**Available data:**
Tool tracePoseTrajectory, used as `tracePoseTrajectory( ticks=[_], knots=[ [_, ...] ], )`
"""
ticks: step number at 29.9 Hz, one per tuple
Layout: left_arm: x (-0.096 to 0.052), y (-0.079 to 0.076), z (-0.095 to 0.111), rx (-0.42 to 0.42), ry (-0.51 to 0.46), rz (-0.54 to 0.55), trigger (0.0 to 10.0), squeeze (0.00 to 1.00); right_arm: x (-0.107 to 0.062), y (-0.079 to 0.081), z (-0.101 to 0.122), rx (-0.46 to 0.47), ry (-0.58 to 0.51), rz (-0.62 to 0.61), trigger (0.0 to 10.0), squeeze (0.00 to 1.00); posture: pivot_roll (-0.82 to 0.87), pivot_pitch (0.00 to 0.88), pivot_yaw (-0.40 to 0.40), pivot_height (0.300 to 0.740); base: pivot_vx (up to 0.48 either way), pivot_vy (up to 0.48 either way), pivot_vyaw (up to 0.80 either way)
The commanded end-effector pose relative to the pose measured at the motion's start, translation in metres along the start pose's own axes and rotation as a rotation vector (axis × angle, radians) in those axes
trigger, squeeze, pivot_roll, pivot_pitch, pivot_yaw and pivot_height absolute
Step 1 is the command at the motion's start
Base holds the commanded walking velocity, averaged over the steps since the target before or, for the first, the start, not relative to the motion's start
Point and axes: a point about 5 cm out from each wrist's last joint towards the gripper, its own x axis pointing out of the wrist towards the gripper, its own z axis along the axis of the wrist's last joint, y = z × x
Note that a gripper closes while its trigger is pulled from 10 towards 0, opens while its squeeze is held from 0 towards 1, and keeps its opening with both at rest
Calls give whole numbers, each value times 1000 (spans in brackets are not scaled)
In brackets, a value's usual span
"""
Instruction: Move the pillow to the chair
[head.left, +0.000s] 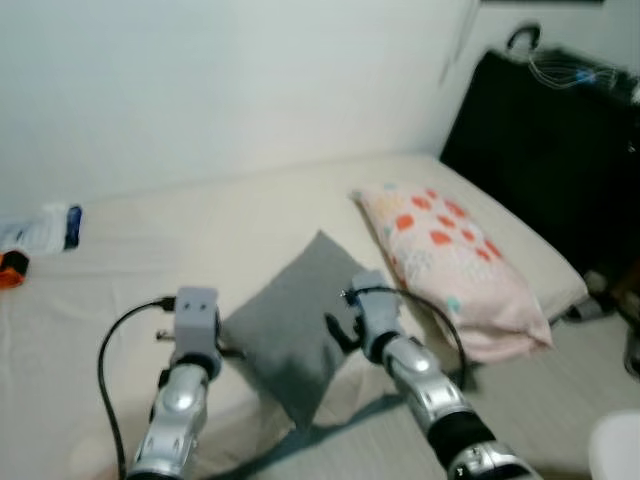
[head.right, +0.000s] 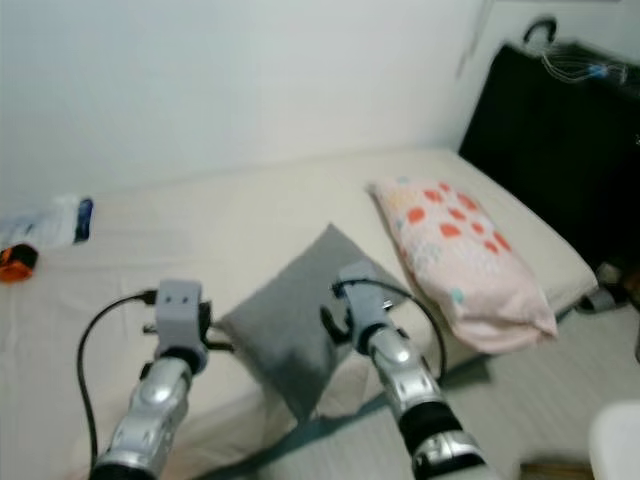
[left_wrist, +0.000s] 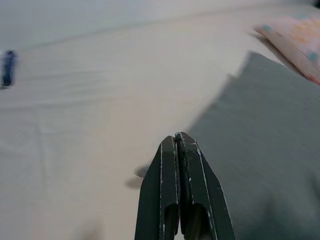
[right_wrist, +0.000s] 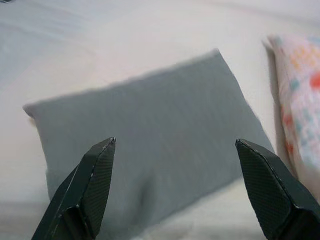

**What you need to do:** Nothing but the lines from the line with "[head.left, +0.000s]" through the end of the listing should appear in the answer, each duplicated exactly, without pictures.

**Task result:**
[head.left, +0.000s] 
[head.right, +0.000s] 
[left_wrist, +0.000s] 
[right_wrist, +0.000s] 

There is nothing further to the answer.